EXERCISE GOAL: Scan the listing below for "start", then report every line that has it.

DATA PROVIDED:
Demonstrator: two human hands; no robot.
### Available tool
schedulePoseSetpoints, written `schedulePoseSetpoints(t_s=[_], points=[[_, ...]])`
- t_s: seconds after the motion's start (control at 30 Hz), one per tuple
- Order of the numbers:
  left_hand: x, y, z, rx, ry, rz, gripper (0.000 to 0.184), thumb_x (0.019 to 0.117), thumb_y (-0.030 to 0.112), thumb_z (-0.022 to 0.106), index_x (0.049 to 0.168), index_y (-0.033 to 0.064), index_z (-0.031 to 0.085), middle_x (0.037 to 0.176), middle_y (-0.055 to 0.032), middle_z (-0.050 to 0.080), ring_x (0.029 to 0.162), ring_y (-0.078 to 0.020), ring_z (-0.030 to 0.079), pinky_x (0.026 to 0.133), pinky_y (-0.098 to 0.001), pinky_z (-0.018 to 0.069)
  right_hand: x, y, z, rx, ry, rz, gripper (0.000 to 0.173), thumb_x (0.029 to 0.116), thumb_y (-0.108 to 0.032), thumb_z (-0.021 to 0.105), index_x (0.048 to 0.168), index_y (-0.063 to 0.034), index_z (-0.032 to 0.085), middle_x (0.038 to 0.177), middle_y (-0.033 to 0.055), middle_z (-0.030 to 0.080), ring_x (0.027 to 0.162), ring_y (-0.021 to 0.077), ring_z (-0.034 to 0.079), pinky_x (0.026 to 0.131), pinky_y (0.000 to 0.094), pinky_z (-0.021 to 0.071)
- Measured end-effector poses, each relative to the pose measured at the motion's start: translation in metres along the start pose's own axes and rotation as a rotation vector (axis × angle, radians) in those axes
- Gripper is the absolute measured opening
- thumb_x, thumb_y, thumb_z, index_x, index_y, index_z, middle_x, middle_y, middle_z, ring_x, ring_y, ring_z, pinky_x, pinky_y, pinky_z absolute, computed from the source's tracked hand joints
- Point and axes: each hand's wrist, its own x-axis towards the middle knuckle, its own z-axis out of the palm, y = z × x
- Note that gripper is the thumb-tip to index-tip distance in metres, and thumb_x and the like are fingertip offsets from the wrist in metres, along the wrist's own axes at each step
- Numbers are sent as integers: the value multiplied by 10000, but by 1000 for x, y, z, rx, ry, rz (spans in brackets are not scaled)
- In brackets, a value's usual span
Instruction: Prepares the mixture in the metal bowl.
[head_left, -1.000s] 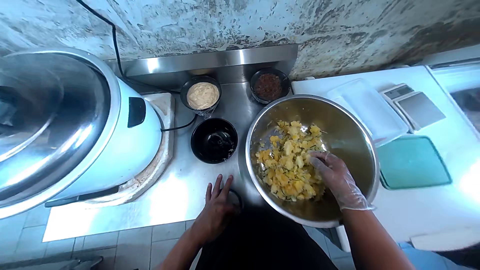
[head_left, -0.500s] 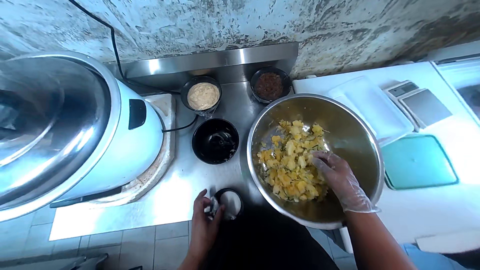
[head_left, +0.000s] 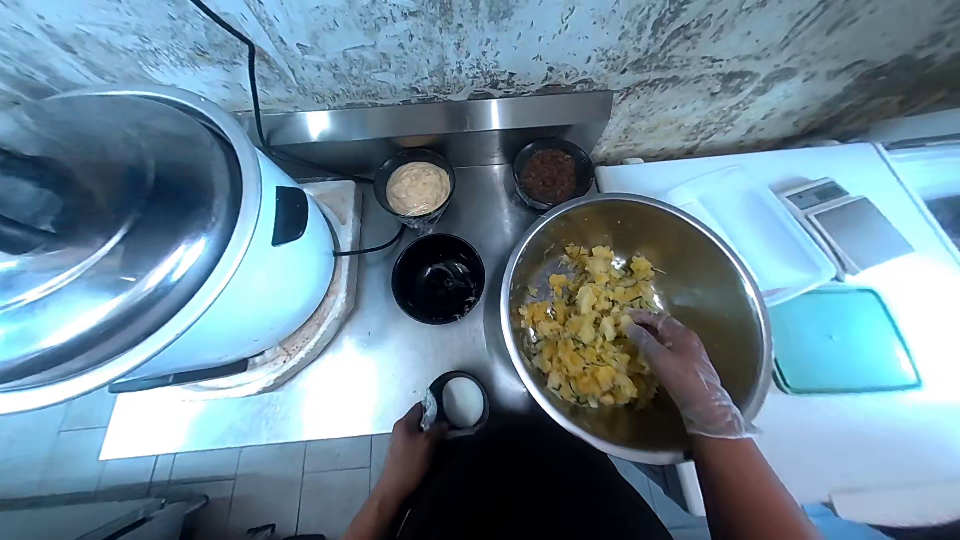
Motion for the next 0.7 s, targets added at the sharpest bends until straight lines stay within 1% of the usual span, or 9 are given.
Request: schedulePoseSetpoints(t_s=[0.13,0.23,0.33,0.4,0.47,0.5,0.57,0.63,0.7], points=[[3,6,-6,-288,50,-7,367,886,51,651,1245,-19,636,1036,-163,720,863,-248,735,746,-421,642,-1,0,0,-20,6,-10,316,1008,-314,642,1249,-124,717,1269,104,687,1196,268,636,1017,566,499],[6,21,-16,-452,56,-16,439,912,12,605,1343,-41,545,1110,-204,694,897,-288,733,740,-440,644,0,-1,0,-25,3,-8,318,1012,-315,639,1247,-116,717,1276,111,684,1203,275,633,1025,572,491],[10,28,-27,-604,33,7,536,851,67,590,1367,-43,499,1089,-214,697,900,-296,725,757,-450,627,-1,-2,-1,-30,-2,-5,325,1010,-323,635,1243,-112,717,1273,119,680,1199,280,631,1020,579,491],[9,33,-32,-711,21,3,493,887,62,560,1362,-47,483,1085,-222,696,918,-301,725,788,-460,625,-2,-4,-1,-14,22,-15,313,1003,-319,642,1224,-112,722,1253,106,687,1164,265,645,994,564,512],[7,39,-32,-790,16,-5,399,941,104,504,1319,-25,498,1075,-200,699,933,-289,723,800,-465,622,-3,-8,-6,14,71,-38,301,998,-311,642,1211,-115,727,1245,86,692,1147,243,658,981,541,536],[5,44,-32,-803,8,-3,364,986,172,454,1304,3,509,1078,-173,702,948,-277,720,810,-473,618,-2,-10,-11,39,89,-40,308,996,-308,640,1222,-119,728,1268,79,689,1170,233,653,997,530,535],[0,55,-33,-773,-21,27,410,1068,320,348,1348,71,514,1128,-120,703,998,-253,713,830,-492,614,2,-16,-22,88,112,-19,322,990,-334,648,1224,-127,725,1280,78,684,1191,231,642,1001,532,532],[-7,67,-33,-691,-49,106,453,1087,387,279,1383,126,503,1163,-49,705,1037,-191,706,845,-460,617,12,-22,-32,78,108,-8,344,975,-372,655,1232,-154,724,1305,78,666,1206,245,625,998,552,522],[-11,80,-30,-630,-52,234,429,1084,379,315,1366,117,502,1167,8,695,1066,-124,684,903,-391,600,29,-23,-34,28,88,-4,404,962,-421,677,1281,-174,705,1358,87,642,1240,277,609,1013,588,507]])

SOLUTION:
- t_s: seconds after the motion's start (control at 30 Hz), one per tuple
- Measured end-effector poses, each relative to the pose measured at the motion's start: translation in metres along the start pose's own axes and rotation as a rotation vector (axis × angle, radians) in those axes

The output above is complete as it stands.